TASK: Which lines below hold the word "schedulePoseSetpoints"? Report each one.

----- GIVEN MATERIAL -----

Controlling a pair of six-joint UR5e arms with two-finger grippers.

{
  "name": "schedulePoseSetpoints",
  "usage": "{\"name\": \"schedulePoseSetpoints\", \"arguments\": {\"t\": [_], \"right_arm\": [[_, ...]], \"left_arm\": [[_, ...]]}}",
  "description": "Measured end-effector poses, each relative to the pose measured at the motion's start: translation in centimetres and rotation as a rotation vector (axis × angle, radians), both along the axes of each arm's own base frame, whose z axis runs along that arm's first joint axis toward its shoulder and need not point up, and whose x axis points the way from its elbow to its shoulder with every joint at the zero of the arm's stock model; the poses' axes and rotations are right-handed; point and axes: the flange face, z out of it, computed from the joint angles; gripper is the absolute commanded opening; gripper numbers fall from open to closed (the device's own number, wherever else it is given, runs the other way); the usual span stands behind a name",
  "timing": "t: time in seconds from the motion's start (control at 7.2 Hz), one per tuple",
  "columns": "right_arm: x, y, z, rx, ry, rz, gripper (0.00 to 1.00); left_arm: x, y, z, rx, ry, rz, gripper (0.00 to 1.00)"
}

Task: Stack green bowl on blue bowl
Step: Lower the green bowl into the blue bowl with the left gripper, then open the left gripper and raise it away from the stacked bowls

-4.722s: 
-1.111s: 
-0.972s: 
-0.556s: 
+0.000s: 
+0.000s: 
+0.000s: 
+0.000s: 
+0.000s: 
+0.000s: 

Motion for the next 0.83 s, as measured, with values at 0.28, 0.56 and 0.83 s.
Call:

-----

OUTPUT OF THE TASK:
  "name": "schedulePoseSetpoints",
  "usage": "{\"name\": \"schedulePoseSetpoints\", \"arguments\": {\"t\": [_], \"right_arm\": [[_, ...]], \"left_arm\": [[_, ...]]}}",

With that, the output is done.